Filmmaker: Talk about that fascinating scene in the middle of the movie where Grant is sharply challenged about his relationship with his wife by the caregiver character, who up until that scene has been a very warm, comforting presence.
Polley: It was important to me not to judge Grant for how he may or may not have betrayed Fiona in their relationship, but I didn’t want to let him off too easily either. I felt like it would be hard for him to rise from the ashes if his [previous] behavior [in his marriage] hadn’t been acknowledged in a less than sympathetic light.
Filmmaker: Hers is a fascinating character because we’re used to seeing, both in films and in real life, these people as such giving, altruistic figures. But they must have their own anger and resentments, which erupt here so unexpectedly.
Polley: I think it’s a strange thing when Grant says [to her], “You go through life without too much going wrong, and now that we’re old we have to suffer.” There actually is so much grief and tragedy in ordinary life, even if you are middle class and have it easy. We’re always trying to contextualize that or dismiss it by saying, “Well, we’re really lucky.” There’s a kind of narcissism in that actually — there’s something that he’s doing in that scene that I agree with her being pissed off about. I don’t know how to describe it.
Filmmaker: The facility you shot in — was that a real facility?
Polley: It’s a rehabilitation hospital, so it’s used by some geriatrics, but it’s not a retirement home per se.
Filmmaker: Tell me about the process of casting the patients. Were they all actors, or did you use real people?
Polley: They were almost all actors. Some of them weren’t; some of them were actually patients in the hospital. The retirement home was based on my grandmother’s retirement home, and a lot of the minor characters were [based on] people that I met there.
Filmmaker: Like the sports announcer character?
Polley: The announcer is actually an homage to my uncle, who is the voice of the Buffalo Sabers. His name was Todd Darling, and he died of Pick’s disease, which is sort of a form of Alzheimer’s. [This character] was my little shout-out to him.
Filmmaker: Did you retain a medical adviser for the film or have doctors vet the script before shooting?
Polley: I had two or three doctors who read the script. And there are things in it that are odd, like that 30-day rule, which is something that used to happen very rarely in rural areas in Ontario, but it’s not a policy that anyone uses anymore. It was an odd thing to choose to keep in, but it was such an important device in the film. But basically yeah, I made sure that we had a lot of eyes on it, because I didn’t want it to ring really false or anything.
Filmmaker: What kind of contact did you have with Alice Munro?
Polley: Not a lot. She read the script and gave us her blessing. I’ve had two really long, very nice voice-mail messages from her, but I’ve never actually spoken to her. [laughs]
Filmmaker: Is the story as romantic as your film? Your film is interesting because it starts off with a coolness and stillness to it and a precision, and it really becomes quite a romance.
Polley: I’m so glad. That was the intention. I mean, I found the story unbearably romantic — I don’t know if others do. For me, after I finished reading it, I thought, This might actually be the only love story I’ve ever read.

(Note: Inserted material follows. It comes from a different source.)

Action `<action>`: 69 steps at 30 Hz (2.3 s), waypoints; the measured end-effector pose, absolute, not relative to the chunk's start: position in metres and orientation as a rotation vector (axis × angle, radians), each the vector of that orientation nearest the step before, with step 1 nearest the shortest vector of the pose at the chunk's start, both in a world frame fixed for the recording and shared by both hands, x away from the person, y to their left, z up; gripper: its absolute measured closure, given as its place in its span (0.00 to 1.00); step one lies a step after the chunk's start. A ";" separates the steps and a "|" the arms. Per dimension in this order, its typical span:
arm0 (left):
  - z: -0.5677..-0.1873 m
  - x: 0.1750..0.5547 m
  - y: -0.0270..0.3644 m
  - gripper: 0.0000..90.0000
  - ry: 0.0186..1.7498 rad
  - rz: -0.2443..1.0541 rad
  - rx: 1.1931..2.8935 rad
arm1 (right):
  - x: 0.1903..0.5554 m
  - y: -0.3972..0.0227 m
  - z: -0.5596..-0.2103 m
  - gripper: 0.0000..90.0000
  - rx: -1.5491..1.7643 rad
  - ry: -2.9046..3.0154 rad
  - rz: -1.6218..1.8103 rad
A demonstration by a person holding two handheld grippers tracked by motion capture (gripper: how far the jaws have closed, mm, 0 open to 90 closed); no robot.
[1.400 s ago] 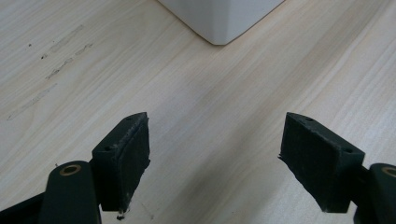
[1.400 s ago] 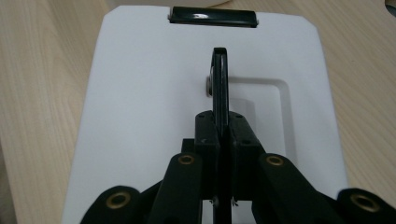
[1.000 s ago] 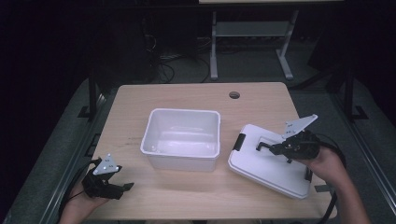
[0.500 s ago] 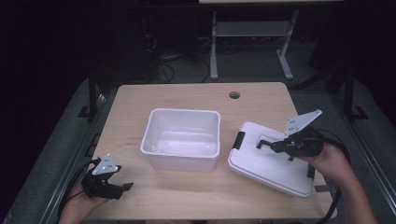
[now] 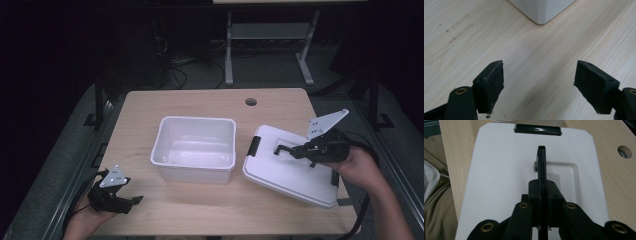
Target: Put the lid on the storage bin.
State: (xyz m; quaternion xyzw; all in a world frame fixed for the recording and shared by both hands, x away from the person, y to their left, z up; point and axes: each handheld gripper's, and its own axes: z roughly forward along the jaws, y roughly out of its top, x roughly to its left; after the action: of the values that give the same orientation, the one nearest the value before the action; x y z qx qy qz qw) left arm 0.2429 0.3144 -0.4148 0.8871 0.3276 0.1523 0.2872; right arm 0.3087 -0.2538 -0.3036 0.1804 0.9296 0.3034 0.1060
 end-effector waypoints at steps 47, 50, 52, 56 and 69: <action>-0.413 0.241 0.316 0.25 0.861 0.383 2.350 | 0.346 -0.156 -0.247 0.93 0.277 2.798 0.960; -0.412 0.240 0.317 0.24 0.858 0.391 2.342 | 0.350 -0.146 -0.246 0.93 0.252 2.806 0.958; -0.412 0.240 0.318 0.24 0.860 0.394 2.338 | 0.352 -0.140 -0.246 0.93 0.244 2.813 0.955; -0.411 0.240 0.319 0.24 0.860 0.393 2.338 | 0.357 -0.130 -0.246 0.93 0.222 2.821 0.955; -0.413 0.240 0.318 0.24 0.860 0.390 2.337 | 0.369 -0.096 -0.245 0.93 0.174 2.846 0.958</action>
State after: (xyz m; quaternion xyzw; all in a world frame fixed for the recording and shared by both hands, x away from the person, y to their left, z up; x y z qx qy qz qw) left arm 0.2400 0.3183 -0.4130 0.8829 0.3247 0.1474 0.3055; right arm 0.3693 -0.0961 -0.2448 0.0576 0.9441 0.3178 0.0668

The only true love story.
Filmmaker: Which seems to be the point of view of the beautiful teenage girl who talks to Grant at the hospital.
Polley Oh yeah, Monica. That scene was something that I invented, and a lot of people told me to take it out in the script stage, but for me it was my explanation of why I was making the film. At her age, looking and seeing what devotion might look like at the end [of life] is the most moving thing in the world. So in a weird way, I sort of was writing a younger version of myself talking to Grant. An affirmation.